Parmi les avocats de M. Nassiri, Me Leili a lui aussi subi l’horreur des bagnes secrets, ainsi que toutes les personnes que nous avons rencontrées. Sans mise en accusation, ni procès, il a été détenu et torturé durant 17 ans, notamment à Kalat Megouna (à l’Est de Ouarzazate), avec toute sa famille. Ils étaient 120 les premiers mois, plus de 300 ensuite et 263 à leur libération en 1991. Parmi eux 43 personnes sont mortes sous la torture et de sous-alimentation.

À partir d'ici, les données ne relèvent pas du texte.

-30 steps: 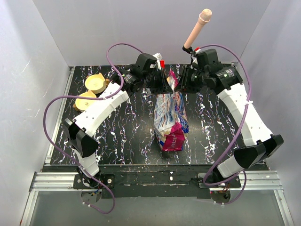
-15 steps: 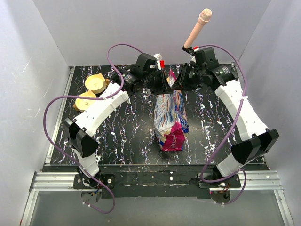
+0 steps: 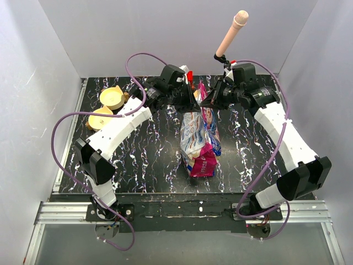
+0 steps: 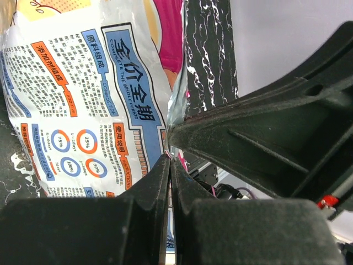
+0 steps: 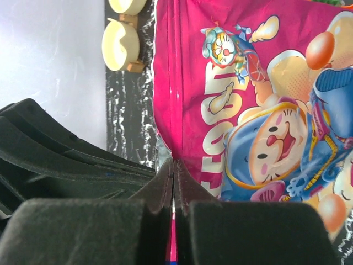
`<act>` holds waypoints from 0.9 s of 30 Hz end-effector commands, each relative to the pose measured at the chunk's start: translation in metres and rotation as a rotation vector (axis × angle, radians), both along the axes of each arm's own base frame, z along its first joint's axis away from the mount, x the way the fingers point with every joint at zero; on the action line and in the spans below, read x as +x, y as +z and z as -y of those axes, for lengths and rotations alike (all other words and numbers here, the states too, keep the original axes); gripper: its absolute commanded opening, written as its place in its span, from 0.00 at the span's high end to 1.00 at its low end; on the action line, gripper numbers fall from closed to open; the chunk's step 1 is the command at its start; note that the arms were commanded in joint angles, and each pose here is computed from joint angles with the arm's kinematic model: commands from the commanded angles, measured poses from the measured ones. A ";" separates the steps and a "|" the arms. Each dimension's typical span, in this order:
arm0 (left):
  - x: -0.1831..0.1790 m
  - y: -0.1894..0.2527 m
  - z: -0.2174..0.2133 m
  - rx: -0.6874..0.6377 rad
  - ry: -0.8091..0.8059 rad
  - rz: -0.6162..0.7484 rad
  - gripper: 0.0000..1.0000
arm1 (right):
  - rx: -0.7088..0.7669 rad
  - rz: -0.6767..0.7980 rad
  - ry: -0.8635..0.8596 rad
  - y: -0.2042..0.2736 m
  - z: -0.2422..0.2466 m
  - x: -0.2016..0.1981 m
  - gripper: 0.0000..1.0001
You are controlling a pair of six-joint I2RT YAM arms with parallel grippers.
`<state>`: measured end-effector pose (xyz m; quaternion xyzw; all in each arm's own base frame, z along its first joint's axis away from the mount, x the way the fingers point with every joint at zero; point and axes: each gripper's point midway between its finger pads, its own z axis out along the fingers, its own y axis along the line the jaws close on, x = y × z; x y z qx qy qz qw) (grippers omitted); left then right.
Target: Serve the pet food
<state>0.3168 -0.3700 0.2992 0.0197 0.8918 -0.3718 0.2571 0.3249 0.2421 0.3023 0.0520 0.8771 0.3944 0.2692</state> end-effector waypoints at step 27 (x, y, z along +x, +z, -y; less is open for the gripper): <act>-0.004 0.056 0.020 -0.227 -0.016 0.061 1.00 | 0.140 0.059 0.218 0.047 0.018 -0.066 0.67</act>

La section Sahara Occidental du Forum Vérité et Justice, qui compte plusieurs centaines d’adhérents, a été créée en 1999. Tous ses membres sont d’anciens détenu-e-s, ces femmes et ces hommes concentrent leur tâche sur la recherche des disparu-e-s, nombre évalué encore à plus de cinq cents personnes. Ils et elles recueillent des informations précises concernant les noms, dates et lieux de disparitions et ont à ce jour des dossiers complets sur 118 disparu-e-s. L’objectif de cette association est aussi de savoir exactement ce qui s’est passé – vérité, désignation et sanctions des responsables, sort des disparu-e-s, excuses et réparation – durant «les années de plomb».

Avant 1991


En 1987 à El Ayoun, coïncidant avec l’arrivée d’une commission des Nations Unies, une manifestation en préparation donne lieu à une razzia où près de 250 personnes sont interpellées, dont 68 détenues sans jamais avoir été présentées à la justice, les yeux bandés jour et nuit et torturées quotidiennement durant 3 ans et 7 mois. Dans une caserne secrète en ville, ils ont survécu, répartis dans quatre pièces de 3 m sur 3 dont une réservée aux 11 femmes. L’une d’entre elle est devenue folle, le plus jeune est mort sous la torture, trois autres sont morts de maladie, deux de tuberculose et un de gangrène. Deux femmes et trois hommes parmi eux nous ont décrit les conditions infra humaines dans lesquelles elles et ils ont été confronté-e-s à une mort lente. Ils et elles ont été libéré-e-s en 1991, année de la signature du cessez-le-feu entre le Front Polisario et le Maroc. Pourtant aujourd’hui, ces défenseurs des droits humains font appel à nous, à la présence de représentant-e-s de la communauté internationale. Ils et elles ont compris que leur liberté ne leur sera rendue qu’avec la solidarité et les pressions internationales.